*What the task requires*.
Using the listing below, print the line containing "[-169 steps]", the line containing "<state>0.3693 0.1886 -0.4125", and each line between them, exactly and nothing else. Pictures stay out of the print.
____
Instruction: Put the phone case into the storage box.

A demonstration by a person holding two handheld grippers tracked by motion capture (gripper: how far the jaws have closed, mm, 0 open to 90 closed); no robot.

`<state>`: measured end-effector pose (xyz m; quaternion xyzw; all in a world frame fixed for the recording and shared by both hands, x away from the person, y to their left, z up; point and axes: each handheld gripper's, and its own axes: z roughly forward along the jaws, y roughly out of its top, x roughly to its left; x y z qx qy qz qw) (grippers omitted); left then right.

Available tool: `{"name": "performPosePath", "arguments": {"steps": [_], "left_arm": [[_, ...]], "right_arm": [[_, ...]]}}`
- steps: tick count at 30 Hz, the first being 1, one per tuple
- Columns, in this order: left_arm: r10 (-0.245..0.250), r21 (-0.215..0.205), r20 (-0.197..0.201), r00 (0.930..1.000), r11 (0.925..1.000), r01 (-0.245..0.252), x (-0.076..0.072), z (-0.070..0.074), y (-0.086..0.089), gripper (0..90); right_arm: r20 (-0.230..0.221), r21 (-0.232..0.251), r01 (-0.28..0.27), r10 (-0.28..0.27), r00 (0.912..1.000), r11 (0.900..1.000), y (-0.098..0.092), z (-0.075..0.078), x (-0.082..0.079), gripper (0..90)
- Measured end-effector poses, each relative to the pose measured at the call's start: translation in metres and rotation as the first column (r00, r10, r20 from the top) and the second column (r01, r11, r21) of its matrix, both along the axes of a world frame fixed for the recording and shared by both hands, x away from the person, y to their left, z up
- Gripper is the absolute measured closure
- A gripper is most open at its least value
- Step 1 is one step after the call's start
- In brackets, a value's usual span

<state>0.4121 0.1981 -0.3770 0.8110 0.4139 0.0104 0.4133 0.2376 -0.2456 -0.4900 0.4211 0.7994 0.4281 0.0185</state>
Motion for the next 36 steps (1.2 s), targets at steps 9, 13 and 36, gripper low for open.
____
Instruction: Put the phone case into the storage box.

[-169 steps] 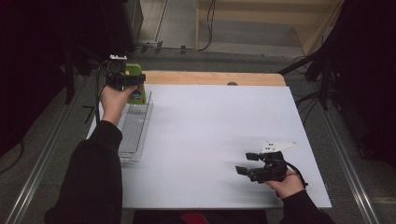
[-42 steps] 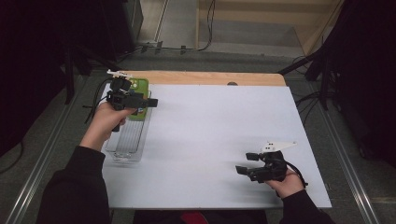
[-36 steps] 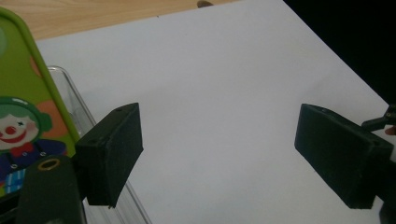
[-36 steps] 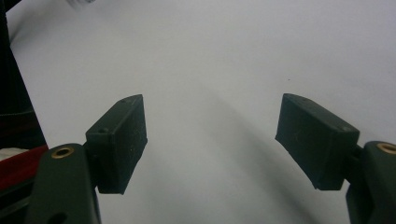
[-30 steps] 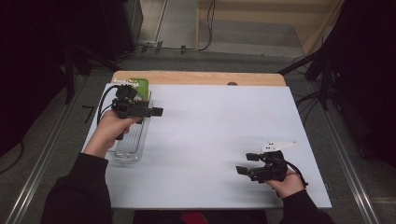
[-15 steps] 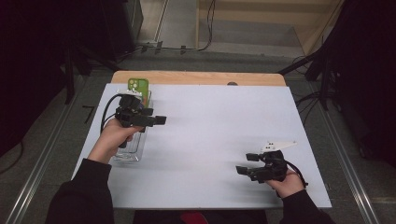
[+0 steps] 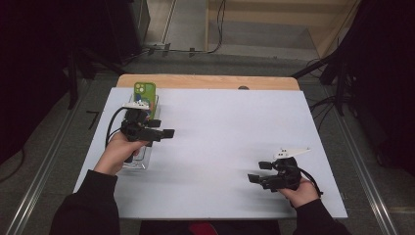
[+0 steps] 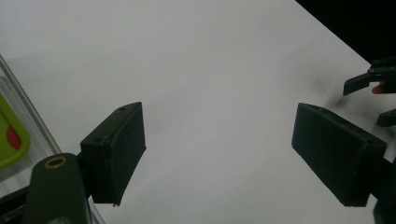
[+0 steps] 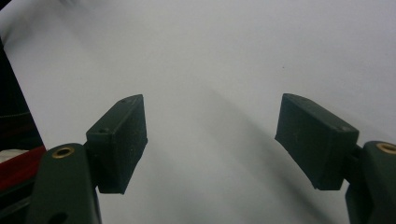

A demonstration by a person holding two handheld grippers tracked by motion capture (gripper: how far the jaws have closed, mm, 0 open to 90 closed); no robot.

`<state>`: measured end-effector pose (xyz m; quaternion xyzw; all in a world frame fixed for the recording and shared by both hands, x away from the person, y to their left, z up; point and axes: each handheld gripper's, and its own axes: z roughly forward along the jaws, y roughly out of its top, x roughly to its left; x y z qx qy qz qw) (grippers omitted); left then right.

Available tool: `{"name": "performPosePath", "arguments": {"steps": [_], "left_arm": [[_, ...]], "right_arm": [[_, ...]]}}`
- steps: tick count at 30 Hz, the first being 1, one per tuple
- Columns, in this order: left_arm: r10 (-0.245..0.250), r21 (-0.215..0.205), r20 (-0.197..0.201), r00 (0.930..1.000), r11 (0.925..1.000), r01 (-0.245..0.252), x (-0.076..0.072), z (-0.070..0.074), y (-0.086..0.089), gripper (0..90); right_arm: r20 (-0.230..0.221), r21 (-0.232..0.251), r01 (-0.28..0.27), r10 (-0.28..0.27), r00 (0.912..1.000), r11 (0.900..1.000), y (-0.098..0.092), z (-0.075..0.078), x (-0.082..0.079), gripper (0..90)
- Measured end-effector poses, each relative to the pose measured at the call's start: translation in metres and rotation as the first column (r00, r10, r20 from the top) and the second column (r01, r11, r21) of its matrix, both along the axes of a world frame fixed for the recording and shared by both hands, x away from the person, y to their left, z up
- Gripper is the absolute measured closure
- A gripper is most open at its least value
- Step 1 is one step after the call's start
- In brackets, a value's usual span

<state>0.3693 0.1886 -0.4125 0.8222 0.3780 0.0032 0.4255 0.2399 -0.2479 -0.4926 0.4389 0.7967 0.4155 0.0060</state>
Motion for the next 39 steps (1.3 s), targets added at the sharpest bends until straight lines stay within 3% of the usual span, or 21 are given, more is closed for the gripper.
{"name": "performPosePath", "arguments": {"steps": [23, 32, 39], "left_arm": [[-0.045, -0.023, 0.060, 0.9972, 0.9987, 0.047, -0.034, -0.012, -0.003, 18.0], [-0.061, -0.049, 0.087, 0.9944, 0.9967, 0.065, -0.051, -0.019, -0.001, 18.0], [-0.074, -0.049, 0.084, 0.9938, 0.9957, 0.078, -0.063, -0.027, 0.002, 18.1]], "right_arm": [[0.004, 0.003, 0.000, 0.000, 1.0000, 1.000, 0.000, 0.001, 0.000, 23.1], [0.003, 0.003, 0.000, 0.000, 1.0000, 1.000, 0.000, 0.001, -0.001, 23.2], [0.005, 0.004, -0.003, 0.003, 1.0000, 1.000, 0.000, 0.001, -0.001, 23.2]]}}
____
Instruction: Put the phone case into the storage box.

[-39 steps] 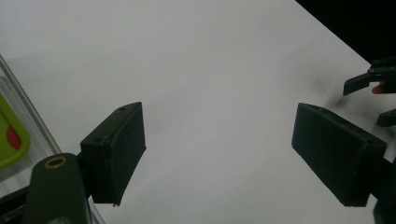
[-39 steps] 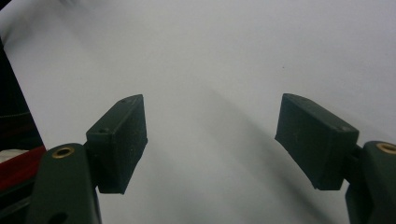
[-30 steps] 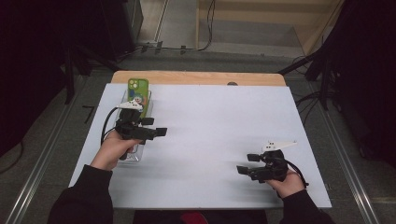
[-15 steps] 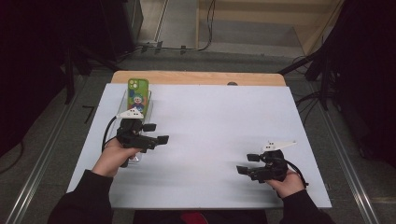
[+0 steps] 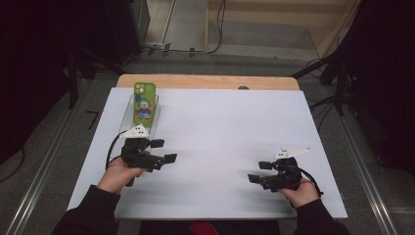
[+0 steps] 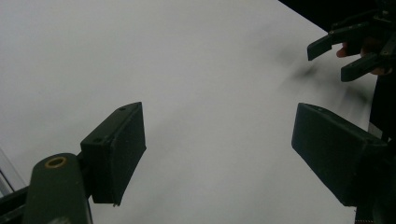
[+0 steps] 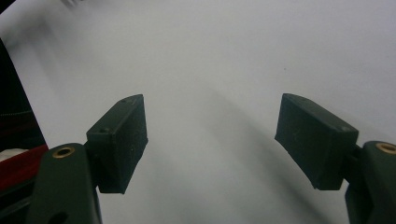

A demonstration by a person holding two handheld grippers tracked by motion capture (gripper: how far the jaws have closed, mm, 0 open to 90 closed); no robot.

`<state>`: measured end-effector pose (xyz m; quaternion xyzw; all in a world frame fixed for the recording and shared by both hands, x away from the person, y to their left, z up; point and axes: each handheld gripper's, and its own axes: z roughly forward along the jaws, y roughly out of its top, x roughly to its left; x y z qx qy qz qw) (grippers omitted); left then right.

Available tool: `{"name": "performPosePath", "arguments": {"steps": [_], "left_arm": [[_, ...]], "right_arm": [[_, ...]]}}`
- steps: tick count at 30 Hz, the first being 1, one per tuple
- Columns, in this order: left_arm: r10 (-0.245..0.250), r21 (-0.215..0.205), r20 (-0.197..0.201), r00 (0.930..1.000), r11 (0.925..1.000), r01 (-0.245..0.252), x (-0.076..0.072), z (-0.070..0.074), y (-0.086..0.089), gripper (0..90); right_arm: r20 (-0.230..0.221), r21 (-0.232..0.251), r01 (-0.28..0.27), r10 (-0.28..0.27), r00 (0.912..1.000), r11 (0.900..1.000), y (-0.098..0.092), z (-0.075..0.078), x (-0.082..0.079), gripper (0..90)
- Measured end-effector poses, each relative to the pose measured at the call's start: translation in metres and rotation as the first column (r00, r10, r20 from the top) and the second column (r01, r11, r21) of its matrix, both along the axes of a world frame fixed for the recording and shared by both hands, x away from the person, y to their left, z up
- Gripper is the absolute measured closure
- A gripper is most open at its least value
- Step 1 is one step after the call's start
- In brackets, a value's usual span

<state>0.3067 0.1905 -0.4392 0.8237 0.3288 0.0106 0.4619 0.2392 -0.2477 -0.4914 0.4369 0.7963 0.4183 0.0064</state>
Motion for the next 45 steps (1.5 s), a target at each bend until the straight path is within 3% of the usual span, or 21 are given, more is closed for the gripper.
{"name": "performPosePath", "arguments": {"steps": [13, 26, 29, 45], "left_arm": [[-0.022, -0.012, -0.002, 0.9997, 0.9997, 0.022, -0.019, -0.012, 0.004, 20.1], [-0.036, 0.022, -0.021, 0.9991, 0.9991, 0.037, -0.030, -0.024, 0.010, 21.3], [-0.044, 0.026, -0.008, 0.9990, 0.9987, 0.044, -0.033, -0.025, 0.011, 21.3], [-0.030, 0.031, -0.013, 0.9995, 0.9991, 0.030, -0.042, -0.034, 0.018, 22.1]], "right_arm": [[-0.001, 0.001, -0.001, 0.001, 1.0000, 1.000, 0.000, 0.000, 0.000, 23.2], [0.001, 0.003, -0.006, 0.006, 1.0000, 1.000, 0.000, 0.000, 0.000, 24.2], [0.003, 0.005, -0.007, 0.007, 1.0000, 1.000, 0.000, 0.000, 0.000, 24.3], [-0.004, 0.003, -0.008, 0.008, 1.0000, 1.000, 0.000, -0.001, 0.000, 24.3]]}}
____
*Exercise response*.
[-169 steps] 
[-42 steps] 
[-36 steps] 
[-36 steps] 
[-30 steps] 
[-15 steps] 
[+0 steps] 
[+0 steps] 
[+0 steps] 

A demonstration by a person holding two handheld grippers tracked by motion capture (gripper: how far the jaws have closed, mm, 0 open to 90 closed); no robot.

`<state>`: measured end-effector pose (xyz m; quaternion xyzw; all in a world frame fixed for the recording and shared by both hands, x away from the person, y to their left, z up; point and axes: each handheld gripper's, and its own axes: z roughly forward along the jaws, y roughly out of its top, x roughly to its left; x y z qx qy qz qw) (grippers omitted); left then right.

Available tool: `{"name": "performPosePath", "arguments": {"steps": [_], "left_arm": [[_, ...]], "right_arm": [[_, ...]]}}`
- steps: tick count at 30 Hz, the first being 1, one per tuple
- Columns, in this order: left_arm: r10 (-0.245..0.250), r21 (-0.215..0.205), r20 (-0.197..0.201), r00 (0.930..1.000), r11 (0.925..1.000), r01 (-0.245..0.252), x (-0.076..0.072), z (-0.070..0.074), y (-0.086..0.089), gripper (0..90); right_arm: r20 (-0.230..0.221), r21 (-0.232..0.251), r01 (-0.28..0.27), r10 (-0.28..0.27), r00 (0.912..1.000), r11 (0.900..1.000), y (-0.098..0.092), z (-0.075..0.078), x (-0.082..0.079), gripper (0..90)
- Measured end-effector poses, each relative to the pose measured at the call's start: translation in metres and rotation as the first column (r00, r10, r20 from the top) and the second column (r01, r11, r21) of its matrix, both along the axes of a world frame fixed for the recording and shared by both hands, x away from the person, y to their left, z up
- Gripper is the absolute measured closure
- A gripper is most open at its least value
- Step 1 is one step after the call's start
- In brackets, a value's usual span

<state>0.3693 0.1886 -0.4125 0.8222 0.3780 0.0032 0.4255 0.2399 -0.2479 -0.4926 0.4389 0.7967 0.4155 0.0060</state>

The exercise asks for nothing further.